▶ **Problem statement**
Please write out every line of the material, leaving out any picture.

▶ **Data block**
· · ·

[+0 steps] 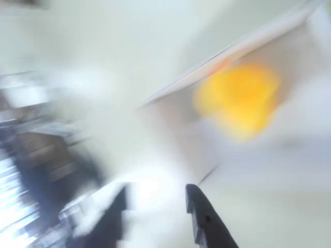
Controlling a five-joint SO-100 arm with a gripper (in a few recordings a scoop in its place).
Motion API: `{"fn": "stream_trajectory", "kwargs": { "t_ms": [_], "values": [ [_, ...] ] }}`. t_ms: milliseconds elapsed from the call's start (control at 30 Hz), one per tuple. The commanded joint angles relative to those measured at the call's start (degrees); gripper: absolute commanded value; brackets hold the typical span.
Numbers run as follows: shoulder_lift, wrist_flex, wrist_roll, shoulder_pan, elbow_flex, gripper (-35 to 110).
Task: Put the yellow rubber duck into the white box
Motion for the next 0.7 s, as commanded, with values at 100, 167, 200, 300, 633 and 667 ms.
{"fn": "stream_trajectory", "kwargs": {
  "t_ms": [100, 167, 200, 300, 633, 667],
  "values": [
    [48.9, 4.3, 7.6, -19.5, 8.3, 0],
    [62.5, -0.3, 7.6, -28.7, 24.8, 0],
    [69.2, -1.6, 7.6, -33.2, 33.7, 0],
    [86.3, -6.9, 7.6, -42.7, 61.9, 0],
    [99.7, 0.3, 20.2, -50.9, 93.2, 0],
    [99.7, 1.8, 21.7, -51.2, 92.8, 0]
  ]
}}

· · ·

▶ **Completed exercise**
[+0 steps] 
Controlling a five-joint SO-100 arm with a gripper (in a few recordings a scoop in its place).
Motion API: `{"fn": "stream_trajectory", "kwargs": { "t_ms": [_], "values": [ [_, ...] ] }}`. t_ms: milliseconds elapsed from the call's start (control at 30 Hz), one per tuple. The commanded joint angles relative to those measured at the call's start (degrees); gripper: absolute commanded value; brackets hold the typical span.
Numbers run as follows: shoulder_lift, wrist_flex, wrist_roll, shoulder_pan, elbow_flex, gripper (-35 to 110).
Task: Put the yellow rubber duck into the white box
Motion for the next 0.7 s, as commanded, with values at 100, 167, 200, 300, 633 and 667 ms.
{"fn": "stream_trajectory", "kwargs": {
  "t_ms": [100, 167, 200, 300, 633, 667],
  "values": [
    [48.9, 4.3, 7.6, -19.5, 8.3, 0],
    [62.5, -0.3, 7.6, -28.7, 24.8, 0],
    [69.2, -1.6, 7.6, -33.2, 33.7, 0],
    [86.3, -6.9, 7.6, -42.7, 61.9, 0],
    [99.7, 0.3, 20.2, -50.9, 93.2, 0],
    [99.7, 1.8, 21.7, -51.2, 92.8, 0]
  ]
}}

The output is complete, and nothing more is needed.